YOUR GOAL | Pictures stay out of the copy, and everything else in the data below is repeated exactly.

──────── AVAILABLE DATA ────────

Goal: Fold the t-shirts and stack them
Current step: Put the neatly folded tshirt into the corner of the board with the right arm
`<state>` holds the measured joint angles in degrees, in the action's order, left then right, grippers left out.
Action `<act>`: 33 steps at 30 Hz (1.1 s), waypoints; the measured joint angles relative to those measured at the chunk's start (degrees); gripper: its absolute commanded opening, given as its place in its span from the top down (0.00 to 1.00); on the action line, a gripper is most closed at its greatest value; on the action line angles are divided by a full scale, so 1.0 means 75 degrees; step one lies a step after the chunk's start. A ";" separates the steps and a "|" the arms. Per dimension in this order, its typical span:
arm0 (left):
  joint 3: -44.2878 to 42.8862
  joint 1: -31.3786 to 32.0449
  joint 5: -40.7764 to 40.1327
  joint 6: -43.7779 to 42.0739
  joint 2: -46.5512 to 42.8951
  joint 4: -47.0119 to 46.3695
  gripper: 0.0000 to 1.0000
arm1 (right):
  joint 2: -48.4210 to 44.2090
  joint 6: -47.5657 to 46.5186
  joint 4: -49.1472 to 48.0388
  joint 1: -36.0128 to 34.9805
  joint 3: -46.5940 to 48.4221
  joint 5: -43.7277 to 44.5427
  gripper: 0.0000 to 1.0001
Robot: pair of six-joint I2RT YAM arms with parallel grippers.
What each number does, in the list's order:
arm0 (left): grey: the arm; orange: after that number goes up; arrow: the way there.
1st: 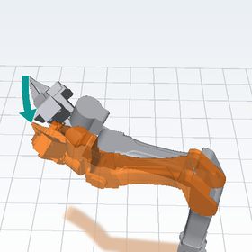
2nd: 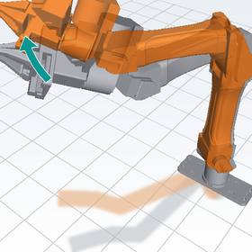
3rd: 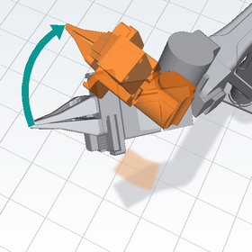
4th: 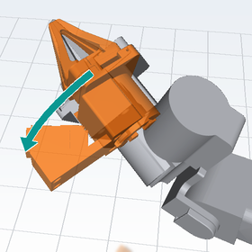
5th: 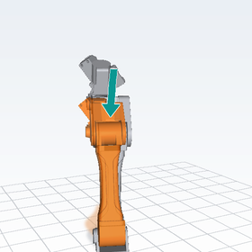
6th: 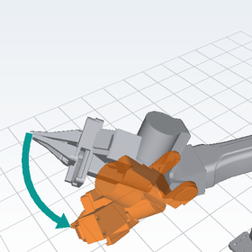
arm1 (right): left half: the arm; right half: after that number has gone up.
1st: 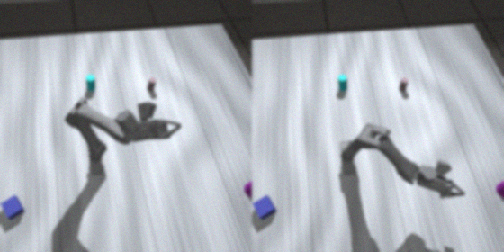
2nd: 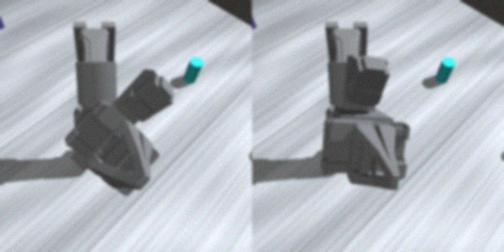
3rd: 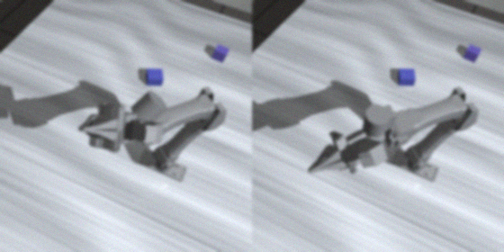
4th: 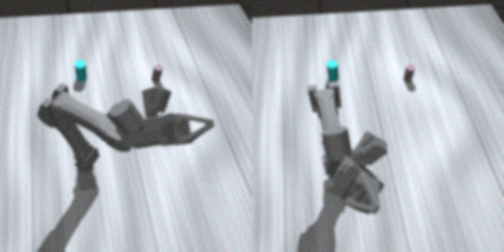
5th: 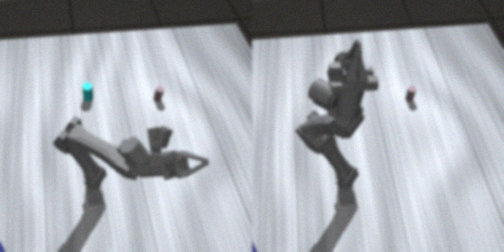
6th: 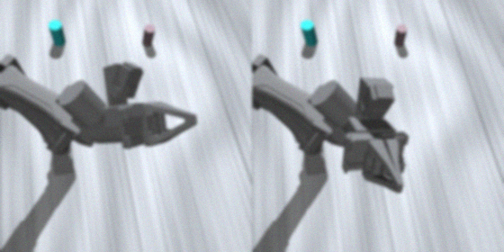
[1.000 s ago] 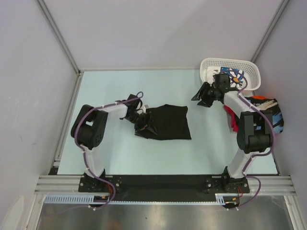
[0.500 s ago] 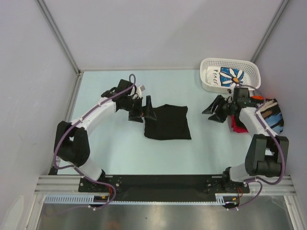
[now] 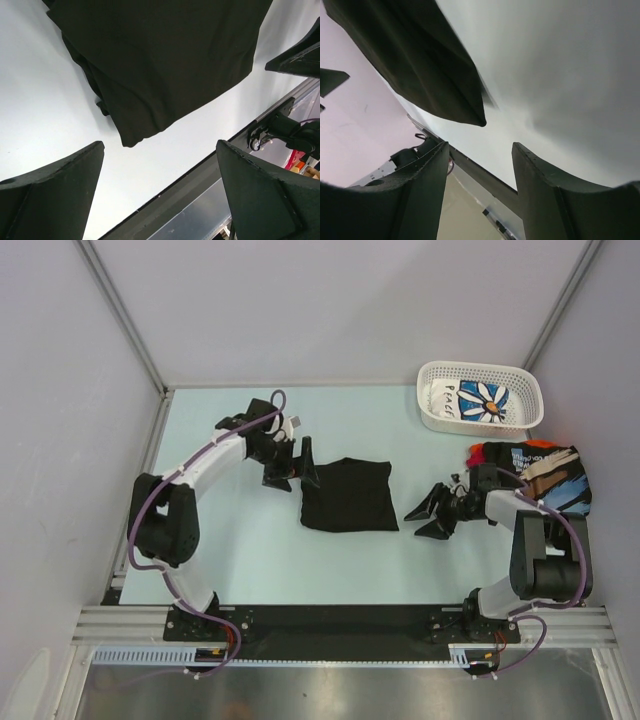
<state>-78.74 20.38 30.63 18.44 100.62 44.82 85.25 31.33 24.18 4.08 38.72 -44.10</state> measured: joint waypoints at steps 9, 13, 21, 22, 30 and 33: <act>-0.0204 -0.0052 0.0000 -0.0146 0.0099 0.0134 0.00 | 0.0560 0.0423 -0.1017 -0.0455 -0.0667 -0.0277 0.41; -0.0274 -0.0067 -0.0006 -0.0178 0.0128 0.0189 0.00 | 0.0851 0.0816 -0.1778 -0.0621 -0.0769 -0.0664 0.41; -0.0533 -0.0087 -0.0073 -0.0271 0.0323 0.0347 0.00 | 0.1483 0.1445 -0.3110 -0.0883 -0.0734 -0.1163 0.41; -0.0554 -0.0087 -0.0076 -0.0271 0.0329 0.0373 0.00 | 0.1609 0.1513 -0.3293 -0.0924 -0.0670 -0.1221 0.42; -0.0848 -0.0087 -0.0157 -0.0274 0.0335 0.0565 0.00 | 0.2454 0.2177 -0.4613 -0.1513 -0.0079 -0.1259 0.43; -0.0962 -0.0093 -0.0227 -0.0271 0.0338 0.0632 0.01 | 0.2745 0.2343 -0.5004 -0.1690 0.0140 -0.1282 0.47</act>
<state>-85.95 19.68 28.93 16.40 103.15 49.56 105.84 48.90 -13.34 -8.60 39.77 -53.71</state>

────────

WRITTEN REPLY |
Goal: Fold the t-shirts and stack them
Current step: Put the neatly folded tshirt into the corner of the board with the right arm
`<state>` holds the measured joint angles in degrees, in the action's order, left then right, grippers left out.
Action `<act>`: 33 steps at 30 Hz (1.1 s), waypoints; the measured joint angles relative to those measured at the chunk's start (degrees); gripper: its absolute commanded opening, given as its place in its span from the top down (0.00 to 1.00); on the action line, a gripper is most closed at its greatest value; on the action line angles are divided by a full scale, so 1.0 means 75 degrees; step one lies a step after the chunk's start. A ";" separates the steps and a "|" the arms. Per dimension in this order, its typical span:
arm0 (left):
  joint 3: -44.2878 to 42.8862
  joint 1: -31.3786 to 32.0449
  joint 5: -40.7764 to 40.1327
  joint 6: -43.7779 to 42.0739
  joint 2: -46.5512 to 42.8951
  joint 4: -47.0119 to 46.3695
  gripper: 0.0000 to 1.0000
arm1 (right):
  joint 2: -48.4210 to 44.2090
  joint 6: -47.5657 to 46.5186
  joint 4: -49.1472 to 48.0388
  joint 1: -36.0128 to 34.9805
  joint 3: -46.5940 to 48.4221
  joint 5: -43.7277 to 44.5427
  gripper: 0.0000 to 1.0001
Robot: pair of six-joint I2RT YAM arms with parallel grippers.
What each number does, in the list's order:
arm0 (left): grey: the arm; orange: after that number goes up; arrow: the way there.
1st: 
2nd: 
3rd: 
4th: 
5th: 
6th: 
arm1 (right): left half: the arm; right half: after that number has gone up.
1st: 
2nd: 
3rd: 
4th: 
5th: 
6th: 
[1.000 s ago] 
[0.500 s ago] 
[now] 
<state>-78.74 20.38 30.63 18.44 100.62 44.82 85.25 31.33 24.18 4.08 38.72 -44.10</state> measured: joint waypoints at steps 9, 13, 21, 22, 30 and 33: <act>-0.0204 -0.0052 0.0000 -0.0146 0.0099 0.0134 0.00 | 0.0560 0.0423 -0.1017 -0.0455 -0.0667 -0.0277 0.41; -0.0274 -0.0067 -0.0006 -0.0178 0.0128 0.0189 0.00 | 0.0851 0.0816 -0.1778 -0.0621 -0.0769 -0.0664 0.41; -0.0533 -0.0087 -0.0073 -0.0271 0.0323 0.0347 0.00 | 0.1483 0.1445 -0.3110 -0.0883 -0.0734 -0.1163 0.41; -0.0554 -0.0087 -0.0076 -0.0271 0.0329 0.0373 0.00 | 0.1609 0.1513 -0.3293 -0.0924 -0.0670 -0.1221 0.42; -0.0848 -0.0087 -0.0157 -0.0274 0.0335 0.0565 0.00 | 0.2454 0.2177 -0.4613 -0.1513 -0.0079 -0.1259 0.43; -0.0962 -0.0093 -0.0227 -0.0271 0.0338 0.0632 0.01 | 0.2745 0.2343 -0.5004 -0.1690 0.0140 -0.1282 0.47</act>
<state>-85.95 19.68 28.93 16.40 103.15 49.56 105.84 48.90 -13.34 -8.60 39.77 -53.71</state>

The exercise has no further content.